Department of Hematology and Blood Transfusion, School of Allied Medical Sciences, Iran University of Medical Sciences, Tehran, Iran.
Blood Transfusion Research Center, High Institute for Research and Education in Transfusion Medicine, Isfahan, Iran.
Biomed Res Int. 2024 May 21;2024:9625043. doi: 10.1155/2024/9625043. eCollection 2024.

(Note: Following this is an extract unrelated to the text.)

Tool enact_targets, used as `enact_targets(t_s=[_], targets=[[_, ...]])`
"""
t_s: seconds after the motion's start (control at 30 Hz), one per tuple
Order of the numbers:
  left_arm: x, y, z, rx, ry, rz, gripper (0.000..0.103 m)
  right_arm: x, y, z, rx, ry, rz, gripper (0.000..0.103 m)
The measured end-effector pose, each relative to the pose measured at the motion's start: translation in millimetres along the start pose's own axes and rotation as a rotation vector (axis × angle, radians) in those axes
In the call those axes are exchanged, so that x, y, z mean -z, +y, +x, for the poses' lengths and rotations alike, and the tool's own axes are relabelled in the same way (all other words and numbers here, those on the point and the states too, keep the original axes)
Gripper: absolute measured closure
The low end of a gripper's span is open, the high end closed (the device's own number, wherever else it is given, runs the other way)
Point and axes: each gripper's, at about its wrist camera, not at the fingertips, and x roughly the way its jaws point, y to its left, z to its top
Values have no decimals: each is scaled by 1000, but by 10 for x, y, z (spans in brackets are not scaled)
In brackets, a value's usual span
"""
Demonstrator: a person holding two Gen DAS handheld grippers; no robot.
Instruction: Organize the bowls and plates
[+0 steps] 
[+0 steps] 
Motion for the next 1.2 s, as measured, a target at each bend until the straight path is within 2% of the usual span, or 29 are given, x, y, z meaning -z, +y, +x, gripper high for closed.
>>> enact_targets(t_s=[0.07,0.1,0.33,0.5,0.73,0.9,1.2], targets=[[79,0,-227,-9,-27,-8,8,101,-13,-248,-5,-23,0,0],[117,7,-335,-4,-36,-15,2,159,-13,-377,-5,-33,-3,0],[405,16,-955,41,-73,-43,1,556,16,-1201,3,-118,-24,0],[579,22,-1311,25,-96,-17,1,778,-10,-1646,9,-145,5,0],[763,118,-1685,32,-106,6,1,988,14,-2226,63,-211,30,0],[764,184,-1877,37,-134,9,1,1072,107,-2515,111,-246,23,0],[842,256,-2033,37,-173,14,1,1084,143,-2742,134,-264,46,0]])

Epigenetic alterations have been observed in many hematological malignancies, including acute myeloid leukemia (AML). Many of these alterations result from mutations in DNA methyl transferase (DNMT) enzymes, disabling them to methylate target genes in a proper way. In this case-control study, we investigated the association between R882H mutation in gene and gene methylation in patients with AML. 47 AML patients and 6 controls were included in this study. After DNA extraction, amplification refractory mutation system (ARMS)-PCR was used to evaluate R882H mutations in gene. The high-resolution melting (HRM) method was used to determine the methylation changes of the gene promoter. R882H mutation was only found in 10.6% (5 out of 47) of AML patients. The frequency of gene methylation was significantly higher in patients without R882H mutations compared to patients with R882H mutations ( < 0.05). The DNMT3A R882H mutation is typically present in a minority of AML patients. Nevertheless, this mutation is associated with a reduced frequency of methylation in the DDX43 promoter region.
表观遗传改变在许多血液系统恶性肿瘤中都有观察到,包括急性髓系白血病(AML)。这些改变中的许多是由于 DNA 甲基转移酶(DNMT)酶的突变引起的,使其无法以适当的方式甲基化靶基因。在这项病例对照研究中,我们研究了 AML 患者中 基因和 基因甲基化与 R882H 突变之间的关联。本研究纳入了 47 例 AML 患者和 6 例对照。在提取 DNA 后,采用扩增受阻突变系统(ARMS)-PCR 评估 基因中的 R882H 突变。采用高分辨率熔解(HRM)法测定 基因启动子的甲基化变化。仅在 10.6%(47 例中的 5 例)AML 患者中发现 R882H 突变。与存在 R882H 突变的患者相比,无 R882H 突变的患者中 基因甲基化的频率显著更高(<0.05)。DNMT3A R882H 突变通常在少数 AML 患者中存在。然而,这种突变与 DDX43 启动子区域甲基化频率降低有关。